What you have to do: The data below holds a line containing "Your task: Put" and a line containing "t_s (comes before"; please quote exactly those two lines and every line between them, and nothing else.

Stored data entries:

▼

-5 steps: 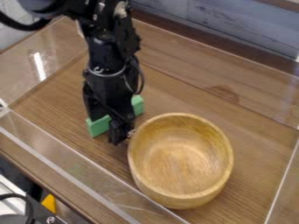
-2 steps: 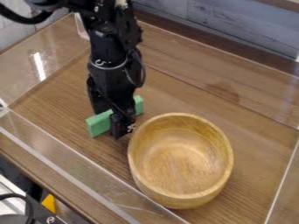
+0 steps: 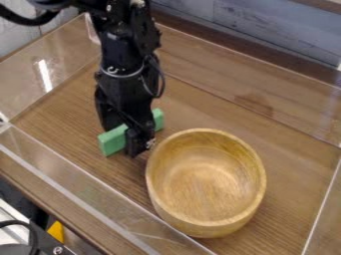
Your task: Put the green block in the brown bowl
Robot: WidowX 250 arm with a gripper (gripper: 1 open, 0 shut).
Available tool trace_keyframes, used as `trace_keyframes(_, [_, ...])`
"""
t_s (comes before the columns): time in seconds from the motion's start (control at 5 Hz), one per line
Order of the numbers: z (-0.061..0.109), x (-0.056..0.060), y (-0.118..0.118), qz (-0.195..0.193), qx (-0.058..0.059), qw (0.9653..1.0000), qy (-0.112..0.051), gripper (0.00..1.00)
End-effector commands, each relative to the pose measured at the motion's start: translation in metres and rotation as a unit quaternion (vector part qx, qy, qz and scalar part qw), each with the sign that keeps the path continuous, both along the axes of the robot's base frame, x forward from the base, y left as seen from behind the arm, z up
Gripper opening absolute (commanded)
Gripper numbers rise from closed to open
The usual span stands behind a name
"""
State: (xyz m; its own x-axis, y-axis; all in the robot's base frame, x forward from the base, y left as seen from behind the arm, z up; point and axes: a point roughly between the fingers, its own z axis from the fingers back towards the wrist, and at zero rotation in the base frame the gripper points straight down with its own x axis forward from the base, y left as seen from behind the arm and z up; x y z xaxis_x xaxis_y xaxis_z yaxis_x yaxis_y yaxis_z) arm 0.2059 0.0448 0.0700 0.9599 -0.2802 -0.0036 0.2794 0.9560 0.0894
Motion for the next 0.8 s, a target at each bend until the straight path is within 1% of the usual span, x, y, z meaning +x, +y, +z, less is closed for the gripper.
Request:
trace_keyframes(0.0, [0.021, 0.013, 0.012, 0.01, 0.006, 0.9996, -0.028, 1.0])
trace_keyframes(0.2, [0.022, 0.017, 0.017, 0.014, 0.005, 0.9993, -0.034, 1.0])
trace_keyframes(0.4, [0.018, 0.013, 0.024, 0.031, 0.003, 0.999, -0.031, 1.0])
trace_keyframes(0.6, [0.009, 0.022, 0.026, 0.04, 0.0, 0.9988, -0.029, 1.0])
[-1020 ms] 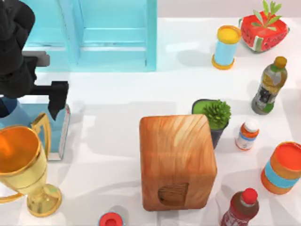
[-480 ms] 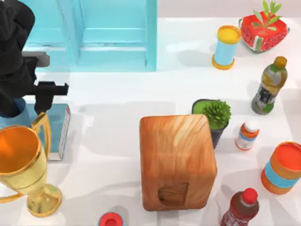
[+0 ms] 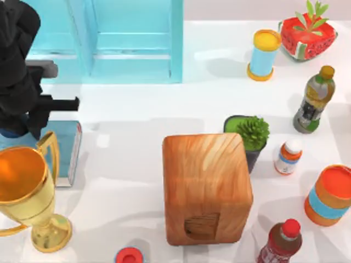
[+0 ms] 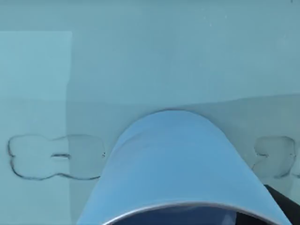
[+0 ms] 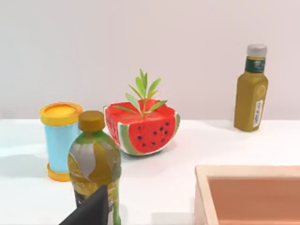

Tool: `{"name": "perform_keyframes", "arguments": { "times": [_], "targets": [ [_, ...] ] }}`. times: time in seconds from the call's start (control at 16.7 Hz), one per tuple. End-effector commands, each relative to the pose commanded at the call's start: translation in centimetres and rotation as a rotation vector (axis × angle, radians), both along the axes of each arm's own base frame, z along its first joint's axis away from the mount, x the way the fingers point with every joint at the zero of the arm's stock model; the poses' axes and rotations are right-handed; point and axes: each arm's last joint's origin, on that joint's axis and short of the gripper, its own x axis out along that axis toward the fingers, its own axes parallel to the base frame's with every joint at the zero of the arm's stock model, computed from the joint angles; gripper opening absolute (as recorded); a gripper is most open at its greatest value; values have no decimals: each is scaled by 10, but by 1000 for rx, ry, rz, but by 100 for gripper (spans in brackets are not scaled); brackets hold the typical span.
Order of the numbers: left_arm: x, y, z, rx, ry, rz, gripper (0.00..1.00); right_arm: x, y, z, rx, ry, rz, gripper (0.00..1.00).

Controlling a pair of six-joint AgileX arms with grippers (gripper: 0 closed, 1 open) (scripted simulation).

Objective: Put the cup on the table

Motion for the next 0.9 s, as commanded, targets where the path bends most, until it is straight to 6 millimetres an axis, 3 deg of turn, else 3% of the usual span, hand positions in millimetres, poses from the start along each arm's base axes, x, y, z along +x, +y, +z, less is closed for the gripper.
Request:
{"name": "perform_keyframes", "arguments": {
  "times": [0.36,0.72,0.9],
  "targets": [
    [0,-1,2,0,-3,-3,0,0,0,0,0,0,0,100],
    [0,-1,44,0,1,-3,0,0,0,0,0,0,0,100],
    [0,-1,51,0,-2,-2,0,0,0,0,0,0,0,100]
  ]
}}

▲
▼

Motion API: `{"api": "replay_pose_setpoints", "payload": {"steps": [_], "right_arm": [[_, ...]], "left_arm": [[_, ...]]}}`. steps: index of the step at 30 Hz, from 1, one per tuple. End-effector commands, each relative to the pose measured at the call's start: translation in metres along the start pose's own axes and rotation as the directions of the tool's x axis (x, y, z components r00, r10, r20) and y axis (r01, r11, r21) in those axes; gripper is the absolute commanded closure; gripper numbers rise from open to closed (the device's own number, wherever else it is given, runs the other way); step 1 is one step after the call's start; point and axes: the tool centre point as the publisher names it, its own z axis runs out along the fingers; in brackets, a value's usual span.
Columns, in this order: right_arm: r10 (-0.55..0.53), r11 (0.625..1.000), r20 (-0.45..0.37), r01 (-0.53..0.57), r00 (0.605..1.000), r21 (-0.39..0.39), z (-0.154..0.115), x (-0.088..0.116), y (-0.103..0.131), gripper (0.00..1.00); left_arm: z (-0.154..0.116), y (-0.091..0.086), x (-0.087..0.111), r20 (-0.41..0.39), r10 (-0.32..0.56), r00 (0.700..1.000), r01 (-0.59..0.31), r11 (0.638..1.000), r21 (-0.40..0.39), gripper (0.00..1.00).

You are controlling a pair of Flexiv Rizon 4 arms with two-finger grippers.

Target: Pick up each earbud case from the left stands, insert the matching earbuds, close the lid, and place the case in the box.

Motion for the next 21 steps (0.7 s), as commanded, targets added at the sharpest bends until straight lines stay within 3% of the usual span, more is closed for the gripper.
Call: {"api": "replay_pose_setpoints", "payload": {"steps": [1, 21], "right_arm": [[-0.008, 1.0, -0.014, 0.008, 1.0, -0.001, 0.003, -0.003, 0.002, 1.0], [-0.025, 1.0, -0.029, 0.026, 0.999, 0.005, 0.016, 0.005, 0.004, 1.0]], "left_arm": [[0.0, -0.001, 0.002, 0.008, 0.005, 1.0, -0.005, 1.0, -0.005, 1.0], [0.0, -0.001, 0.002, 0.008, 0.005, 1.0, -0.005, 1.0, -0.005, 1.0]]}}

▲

Answer space:
Your task: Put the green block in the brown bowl
Robot: WidowX 250 arm with a gripper (gripper: 1 open, 0 shut).
Available tool trace_keyframes, used as `trace_keyframes(_, [_, ...])`
"""
t_s (comes before the columns): time in seconds from the motion's start (control at 5 Hz), one per line

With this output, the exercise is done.